(Records contained in a dataset)
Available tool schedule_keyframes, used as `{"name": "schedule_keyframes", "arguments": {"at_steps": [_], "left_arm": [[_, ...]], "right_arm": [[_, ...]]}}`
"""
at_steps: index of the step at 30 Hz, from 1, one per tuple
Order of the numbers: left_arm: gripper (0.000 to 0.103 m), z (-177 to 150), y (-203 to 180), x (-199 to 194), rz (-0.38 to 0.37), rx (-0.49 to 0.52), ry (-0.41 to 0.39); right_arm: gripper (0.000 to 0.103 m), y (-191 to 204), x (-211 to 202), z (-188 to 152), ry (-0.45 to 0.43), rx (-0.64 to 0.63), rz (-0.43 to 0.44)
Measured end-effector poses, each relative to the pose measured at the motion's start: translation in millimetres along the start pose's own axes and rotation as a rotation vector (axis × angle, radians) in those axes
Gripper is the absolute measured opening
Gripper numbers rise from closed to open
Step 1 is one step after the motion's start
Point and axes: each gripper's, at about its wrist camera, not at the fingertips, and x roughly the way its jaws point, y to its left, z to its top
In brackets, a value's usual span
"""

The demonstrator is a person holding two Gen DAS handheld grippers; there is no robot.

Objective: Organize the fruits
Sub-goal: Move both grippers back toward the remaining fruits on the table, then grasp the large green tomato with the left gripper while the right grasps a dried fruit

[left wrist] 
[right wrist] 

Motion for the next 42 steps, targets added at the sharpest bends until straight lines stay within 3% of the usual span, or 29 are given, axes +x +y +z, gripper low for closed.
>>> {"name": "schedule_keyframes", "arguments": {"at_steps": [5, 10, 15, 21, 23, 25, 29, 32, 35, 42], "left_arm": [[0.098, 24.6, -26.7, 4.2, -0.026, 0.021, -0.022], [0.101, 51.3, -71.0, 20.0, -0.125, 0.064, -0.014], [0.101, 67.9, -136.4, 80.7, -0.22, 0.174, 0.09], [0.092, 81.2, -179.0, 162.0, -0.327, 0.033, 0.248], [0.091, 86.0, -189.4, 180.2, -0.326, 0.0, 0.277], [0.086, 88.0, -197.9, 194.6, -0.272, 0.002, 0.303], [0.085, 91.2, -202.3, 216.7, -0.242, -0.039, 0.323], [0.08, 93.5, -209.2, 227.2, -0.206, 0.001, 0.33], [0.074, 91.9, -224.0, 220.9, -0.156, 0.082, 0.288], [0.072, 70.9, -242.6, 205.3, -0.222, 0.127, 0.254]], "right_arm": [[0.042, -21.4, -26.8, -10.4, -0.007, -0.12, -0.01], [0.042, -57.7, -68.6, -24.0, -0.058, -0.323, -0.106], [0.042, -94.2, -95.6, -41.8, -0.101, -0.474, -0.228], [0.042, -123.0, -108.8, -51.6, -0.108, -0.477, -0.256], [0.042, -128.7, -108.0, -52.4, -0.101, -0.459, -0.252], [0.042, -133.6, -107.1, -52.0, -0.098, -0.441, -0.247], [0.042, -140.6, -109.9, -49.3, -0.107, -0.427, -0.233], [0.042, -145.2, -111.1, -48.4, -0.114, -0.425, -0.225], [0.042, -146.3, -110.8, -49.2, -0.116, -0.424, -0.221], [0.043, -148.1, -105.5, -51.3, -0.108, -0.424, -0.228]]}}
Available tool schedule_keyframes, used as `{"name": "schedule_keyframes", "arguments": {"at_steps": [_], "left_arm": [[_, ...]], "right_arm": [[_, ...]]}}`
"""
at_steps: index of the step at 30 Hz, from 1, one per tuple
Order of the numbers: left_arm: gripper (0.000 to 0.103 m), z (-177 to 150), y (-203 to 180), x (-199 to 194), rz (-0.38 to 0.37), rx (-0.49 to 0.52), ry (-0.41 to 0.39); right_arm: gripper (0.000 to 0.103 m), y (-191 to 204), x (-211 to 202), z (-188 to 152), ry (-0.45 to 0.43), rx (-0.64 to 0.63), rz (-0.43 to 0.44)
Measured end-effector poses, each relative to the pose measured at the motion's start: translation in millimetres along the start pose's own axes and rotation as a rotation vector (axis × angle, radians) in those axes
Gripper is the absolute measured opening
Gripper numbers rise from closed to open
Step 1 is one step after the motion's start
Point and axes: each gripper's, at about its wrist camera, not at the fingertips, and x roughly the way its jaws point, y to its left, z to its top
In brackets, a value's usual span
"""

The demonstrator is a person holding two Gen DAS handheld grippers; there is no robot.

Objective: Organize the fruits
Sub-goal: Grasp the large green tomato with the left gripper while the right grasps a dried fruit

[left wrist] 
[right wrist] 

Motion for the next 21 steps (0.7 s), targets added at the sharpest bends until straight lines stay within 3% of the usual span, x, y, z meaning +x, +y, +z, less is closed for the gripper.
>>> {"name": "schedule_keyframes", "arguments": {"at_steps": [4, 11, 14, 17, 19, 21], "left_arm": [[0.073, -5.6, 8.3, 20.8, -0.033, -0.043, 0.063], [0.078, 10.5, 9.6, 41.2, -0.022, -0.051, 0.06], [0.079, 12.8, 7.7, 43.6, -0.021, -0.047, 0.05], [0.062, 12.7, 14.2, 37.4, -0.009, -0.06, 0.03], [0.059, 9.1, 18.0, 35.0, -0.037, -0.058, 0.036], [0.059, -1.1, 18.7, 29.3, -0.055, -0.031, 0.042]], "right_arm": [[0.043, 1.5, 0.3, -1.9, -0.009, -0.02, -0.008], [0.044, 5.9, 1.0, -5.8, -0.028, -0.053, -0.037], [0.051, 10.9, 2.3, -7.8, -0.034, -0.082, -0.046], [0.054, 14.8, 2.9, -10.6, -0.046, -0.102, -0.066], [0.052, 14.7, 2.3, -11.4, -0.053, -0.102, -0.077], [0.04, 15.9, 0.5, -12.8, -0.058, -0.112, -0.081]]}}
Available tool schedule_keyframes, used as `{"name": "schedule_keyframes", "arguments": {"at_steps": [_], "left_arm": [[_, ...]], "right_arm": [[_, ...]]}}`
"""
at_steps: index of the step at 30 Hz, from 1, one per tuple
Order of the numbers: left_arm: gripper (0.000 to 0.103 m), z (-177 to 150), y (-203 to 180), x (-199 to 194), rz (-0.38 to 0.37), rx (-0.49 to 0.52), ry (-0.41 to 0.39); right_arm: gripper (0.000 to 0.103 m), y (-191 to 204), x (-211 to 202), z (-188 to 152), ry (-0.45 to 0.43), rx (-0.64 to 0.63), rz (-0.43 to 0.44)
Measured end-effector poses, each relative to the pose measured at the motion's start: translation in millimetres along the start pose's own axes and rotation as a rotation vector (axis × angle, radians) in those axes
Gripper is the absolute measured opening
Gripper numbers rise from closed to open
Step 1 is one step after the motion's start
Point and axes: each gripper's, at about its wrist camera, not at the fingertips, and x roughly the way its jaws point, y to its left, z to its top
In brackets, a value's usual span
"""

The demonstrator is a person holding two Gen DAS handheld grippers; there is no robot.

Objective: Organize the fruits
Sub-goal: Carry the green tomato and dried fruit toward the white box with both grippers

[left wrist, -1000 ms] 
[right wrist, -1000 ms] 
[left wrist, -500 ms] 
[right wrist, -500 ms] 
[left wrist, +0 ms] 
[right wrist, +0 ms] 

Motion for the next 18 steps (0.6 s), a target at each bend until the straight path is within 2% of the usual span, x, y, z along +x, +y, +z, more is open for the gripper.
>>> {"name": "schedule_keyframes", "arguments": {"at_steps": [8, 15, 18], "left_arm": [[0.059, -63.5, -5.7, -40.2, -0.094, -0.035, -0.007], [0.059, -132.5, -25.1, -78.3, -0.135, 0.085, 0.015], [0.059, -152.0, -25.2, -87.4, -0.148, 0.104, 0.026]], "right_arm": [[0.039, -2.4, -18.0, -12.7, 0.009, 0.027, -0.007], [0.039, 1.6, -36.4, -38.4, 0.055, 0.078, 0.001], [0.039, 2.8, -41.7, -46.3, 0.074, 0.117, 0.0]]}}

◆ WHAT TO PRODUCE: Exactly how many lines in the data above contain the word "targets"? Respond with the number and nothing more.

◆ THE COMPLETED TASK: 2